Sanz no irá a la interna radical

Ernesto Sanz enfrentó el enjambre de micrófonos y de cámaras de televisión con la sola compañía de un ayudamemoria con frases manuscritas que no debía olvidar. Al final no necesitó utilizarlo; con sólo dos ideas fuerza fundamentó todo su mensaje: ratificó que competirá por la candidatura presidencial de la UCR pero que no lo hará en la interna partidaria prevista para el 30 de abril, sino en las elecciones primarias obligatorias del 14 de agosto.

"Después de haber recorrido el país durante tres meses no advertí en la ciudadanía un grado suficiente de compromiso y de participación masiva para votar (en la interna radical) el 30 de abril. Yo apuesto a lograr esa participación masiva en estos meses que quedan hasta agosto", explicó Sanz.

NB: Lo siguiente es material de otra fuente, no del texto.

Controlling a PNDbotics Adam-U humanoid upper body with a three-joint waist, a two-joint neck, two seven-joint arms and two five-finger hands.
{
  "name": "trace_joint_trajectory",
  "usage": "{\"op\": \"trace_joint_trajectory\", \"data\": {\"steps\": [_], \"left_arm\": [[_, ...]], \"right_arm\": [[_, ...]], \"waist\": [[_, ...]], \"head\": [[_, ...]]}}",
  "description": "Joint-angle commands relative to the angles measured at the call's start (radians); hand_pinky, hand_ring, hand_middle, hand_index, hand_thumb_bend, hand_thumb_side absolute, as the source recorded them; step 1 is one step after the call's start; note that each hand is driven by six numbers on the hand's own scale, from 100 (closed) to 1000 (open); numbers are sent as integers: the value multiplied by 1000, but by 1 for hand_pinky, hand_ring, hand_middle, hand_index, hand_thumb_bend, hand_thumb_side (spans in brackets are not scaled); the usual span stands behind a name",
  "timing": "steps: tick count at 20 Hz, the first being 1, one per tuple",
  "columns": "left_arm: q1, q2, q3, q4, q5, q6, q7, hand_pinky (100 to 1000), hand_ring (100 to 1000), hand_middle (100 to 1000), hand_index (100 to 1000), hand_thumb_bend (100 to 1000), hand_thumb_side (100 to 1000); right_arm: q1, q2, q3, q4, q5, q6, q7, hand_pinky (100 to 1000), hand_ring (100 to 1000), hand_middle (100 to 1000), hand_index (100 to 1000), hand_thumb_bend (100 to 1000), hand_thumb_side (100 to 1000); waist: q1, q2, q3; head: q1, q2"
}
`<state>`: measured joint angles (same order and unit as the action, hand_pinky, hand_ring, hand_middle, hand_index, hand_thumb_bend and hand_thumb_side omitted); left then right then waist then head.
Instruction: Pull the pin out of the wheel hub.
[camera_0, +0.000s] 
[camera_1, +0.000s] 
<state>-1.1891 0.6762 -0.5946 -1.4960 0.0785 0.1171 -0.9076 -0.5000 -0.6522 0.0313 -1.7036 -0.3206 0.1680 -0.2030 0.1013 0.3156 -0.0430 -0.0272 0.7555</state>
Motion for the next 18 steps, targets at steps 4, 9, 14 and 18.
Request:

Con este anuncio, el senador mendocino desactivó la elección interna que él mismo, junto con Alfonsín, había fijado para el mes próximo. Decidió competir directamente en las elecciones primarias, simultáneas y obligatorias que la ley fijó para agosto. De esta manera, Sanz espera contar con el apoyo del votante independiente, que obligatoriamente deberá concurrir a las urnas. Con ese voto, el mendocino espera marcar diferencia de Alfonsín y Julio Cobos, si finalmente se presenta como precandidato.

Indignación alfonsinista

El alfonsinismo reaccionó indignado. El presidente de la UCR, Angel Rozas -que apoya a Alfonsín-, anticipó que, ante la deserción de Sanz, pasado mañana la junta electoral proclamará al bonaerense candidato oficial del partido.

"Sanz ha faltado a su palabra y afectó el interés colectivo de todo el radicalismo", bramó Rozas. Alfonsín optó por el silencio para no agitar más las aguas. De todas maneras, hoy dará una conferencia de prensa en la que, se presume, instará a su partido a continuar militando para competir, de la mejor manera, en las elecciones presidenciales de octubre.

En rigor, la decisión de Sanz de posponer la disputa interna no resultó una sorpresa para nadie. El rumor comenzó a correr desde el fin de semana pasado, aunque sólo ayer el mendocino decidió formalizar el anuncio. Lo hizo tras convocar, en un hotel cercano al Congreso, a toda la dirigencia nacional que apoya su candidatura. Allí, estos referentes le reclamaron a Sanz posponer la disputa interna, ya que difícilmente podrían revertir en apenas un mes la probable victoria de Alfonsín.

El diputado bonaerense cuenta con el apoyo de buena parte de la estructura del partido; por esa razón, el alfonsinismo imaginaba un holgado triunfo el 30 de abril. Pero Sanz decidió desbaratar sus planes al postergar la contienda para el 14 de agosto. Consciente de que no cuenta con el apoyo del "aparato radical", el senador mendocino debe recurrir al voto del elector independiente y, para ello, necesita más tiempo de campaña para instalar su candidatura.

"Ahora la estrategia de campaña cambiará sustancialmente; antes estaba enfocada en tratar de atraer aquel sector del aparato partidario que no sigue a Alfonsín, pero ahora nos abocaremos a seducir al votante independiente; con ese voto, podemos ganarle a Alfonsín", insisten en el entorno de Sanz.

Más allá del enojo de Rozas, en el sector de Alfonsín intentaban poner ayer paños fríos. "La estrategia de alianzas del partido continuará su curso; si bien hubiera sido deseable que la UCR definiera cuanto antes sus candidatos, no veo que la postergación de las internas entorpezca la política de acuerdos con el socialismo y con Gen", confió el alfonsinista Miguel Bazze, presidente del comité provincia de la UCR.

Sanz confirmó que acompañará la política de alianzas que teja el partido. Aunque algunos de sus referentes, como Oscar Aguad, candidato a gobernador de Córdoba, prefieren ir más allá. "Me parece acertada la decisión de Sanz de postergar la interna; su decisión ayuda a fortalecer un espacio más amplio, que lidere la UCR, para superar los graves problemas que hoy padece el país. Sólo podremos lograrlo por medio de un gran acuerdo nacional", sostuvo.